Charlsie: Right now —  tell me where you are creatively and emotionally and how they tie together. 

Scott: I think to start here I have to tell you where I am physically, which is in Washington, DC, because I guess that’s supposed to have some kind of influence on creativity. I’ve been down here for about two years now. I made the move rather impulsively from NYC when I got a great job opportunity with an ad agency I’d always admired and aspired to work for and was looking to make a quick egress from New York City after six years there. As much as I love to tell people I’m from Brooklyn, I’d had some bad professional experiences there that were bleeding into my personal life and negatively affecting my mental health in crippling ways, so I decided it was time to shake things up and try something and somewhere new. I might have been running from things in a way, but it has worked out pretty well so far.

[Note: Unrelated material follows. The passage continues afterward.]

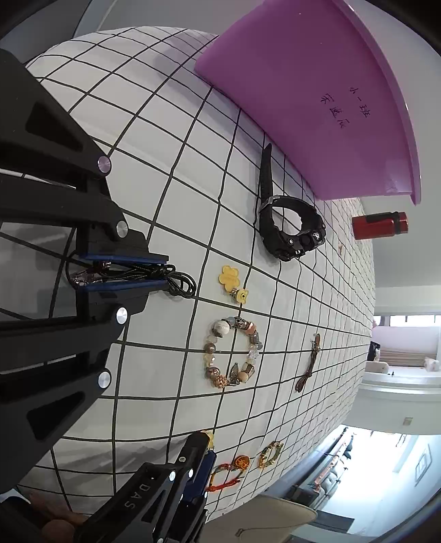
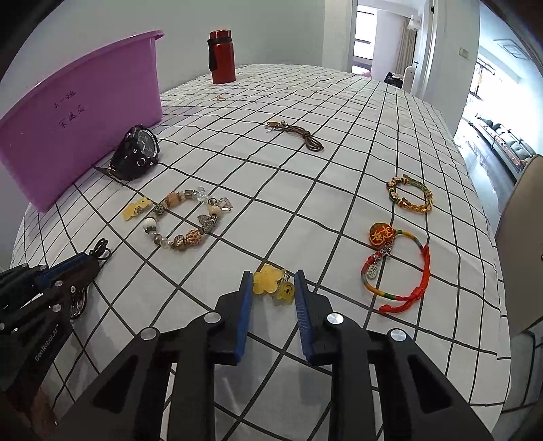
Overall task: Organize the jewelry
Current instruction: 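Grasp the black cord necklace with left tool while right tool grasps the yellow flower charm, then carry the necklace and flower charm into the pink tub and open both tools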
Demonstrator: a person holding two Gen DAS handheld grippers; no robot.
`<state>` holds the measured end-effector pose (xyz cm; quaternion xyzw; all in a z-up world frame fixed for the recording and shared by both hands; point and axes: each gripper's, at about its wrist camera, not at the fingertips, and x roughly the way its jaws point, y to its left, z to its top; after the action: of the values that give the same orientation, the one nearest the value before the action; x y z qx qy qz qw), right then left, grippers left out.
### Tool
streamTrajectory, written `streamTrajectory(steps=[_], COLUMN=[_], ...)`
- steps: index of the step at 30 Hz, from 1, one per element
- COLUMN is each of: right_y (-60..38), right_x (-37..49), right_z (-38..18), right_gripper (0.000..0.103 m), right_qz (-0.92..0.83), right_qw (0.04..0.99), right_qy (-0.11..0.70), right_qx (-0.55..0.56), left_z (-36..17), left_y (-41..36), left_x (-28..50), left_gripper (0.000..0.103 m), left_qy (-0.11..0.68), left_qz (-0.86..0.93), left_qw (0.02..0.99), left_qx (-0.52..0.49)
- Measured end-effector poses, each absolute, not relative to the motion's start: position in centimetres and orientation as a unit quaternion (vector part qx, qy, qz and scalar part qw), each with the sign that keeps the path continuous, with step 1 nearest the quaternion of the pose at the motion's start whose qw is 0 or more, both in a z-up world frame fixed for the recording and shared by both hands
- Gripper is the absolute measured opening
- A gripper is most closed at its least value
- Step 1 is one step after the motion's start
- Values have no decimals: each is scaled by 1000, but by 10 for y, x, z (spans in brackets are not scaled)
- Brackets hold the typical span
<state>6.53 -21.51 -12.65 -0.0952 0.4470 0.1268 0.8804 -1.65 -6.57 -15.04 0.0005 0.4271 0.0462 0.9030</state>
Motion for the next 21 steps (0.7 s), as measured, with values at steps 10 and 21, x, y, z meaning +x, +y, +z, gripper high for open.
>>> streamTrajectory(steps=[10, 21], right_y=[-223, -219], right_x=[52, 35], right_z=[-117, -83], right_gripper=[24, 24], right_qz=[137, 159], right_qw=[884, 881], right_qy=[440, 439], right_qx=[-75, -74], left_z=[-144, -108], left_y=[-59, -65], left_x=[-22, -35], left_gripper=[9, 9], left_qy=[430, 429], left_qz=[34, 26], left_qw=[902, 902], left_qx=[-33, -37])
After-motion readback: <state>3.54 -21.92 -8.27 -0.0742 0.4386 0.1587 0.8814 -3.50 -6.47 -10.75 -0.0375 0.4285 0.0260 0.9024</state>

Emotionally, I’m kind of stable given everything going on in the world, which, you know since we’ve been friends for years now, is kind of atypical. But there’s still the agitated depression and anxiety that I’m almost always experiencing in one way or another, which influences how I behave, what I do and how I go about doing it. 

Creatively, I’m in a stage where I’m pretty productive, which is nice. I’m lucky to work at a place for my day job that really fosters and encourages creativity, even when our timelines and client asks are pretty demanding. 

But I’m not using all my creativity in the day job, which is good, I think. As far as my own stuff, I’m not writing as rapidly or publishing as much as I have in times past, but I think that’s a good thing. I’m still filling notebooks with ideas and little pieces of things that might become something bigger someday, but I’m more relaxed and less manic about pursuing that stuff now than I used to be. There was certainly a time early on during COVID that I thought I wasn’t writing enough and was pressuring myself on that front, but then I got to a place where I could tell myself to calm the fuck down and eat a Crunchwrap Supreme and have some Jameson and be easy on myself, which has helped me come up with more ideas and write more stuff.

To know Scott is to also know Spot. Amazing artwork from @alliewaygalaxy.

To know Scott is to also know Spot. Amazing artwork from @alliewaygalaxy.

I use the word “stuff” a lot, but that’s just how I encapsulate anything creative I’m working on. Could be an essay or a short story or whatever but it could also be some weird “poem” I’m trying to write to post on Instagram.

As far as the two tying together, it’s kind of disparate to be honest, and I’m not sure if that’s good or bad. I’ll always write emotionally because that’s the way I am, but what I’m writing in a given moment doesn’t have a lot to do with where I’m actually at emotionally. This probably sounds douchey to say, but I’ll be in a great place and reflect on something that was emotionally tough, then write about it, and while I’m lucky enough to have people check on me to be like, “Dude, are you alright?” it almost always happens when I’m feeling pretty decent or even good. I tell them that when I stop writing or posting things is when they really need to worry, but that for the time being I’m doing okay.

Charlsie: Well, now you’ve made me want a Crunchwrap Supreme from Taco Bell….like now. But in all seriousness, I have always been in awe of your creativity being able to run over into your work life and then your personal life. You have a balance that I think so many people crave and strive for, but to me — you master it in a way that I have consistently been amazed by.

You and I both can relate with relocation. As you know, I don’t love Atlanta and even at one point  — I fled to the Berkshires of Massachusetts thinking that I would leave all my problems and become a woman who wears Birkenstocks and only eats kale. But holy shit, the experience wasn’t what I thought it would be in any way and I ended up fleeing back to Atlanta. The lesson in all of this, which I think you know, is that wherever you go...all your shit — your internal shit — is still there with you and that’s when you have to stand in the mirror and truly take a look at yourself and analyze your role in your own life. 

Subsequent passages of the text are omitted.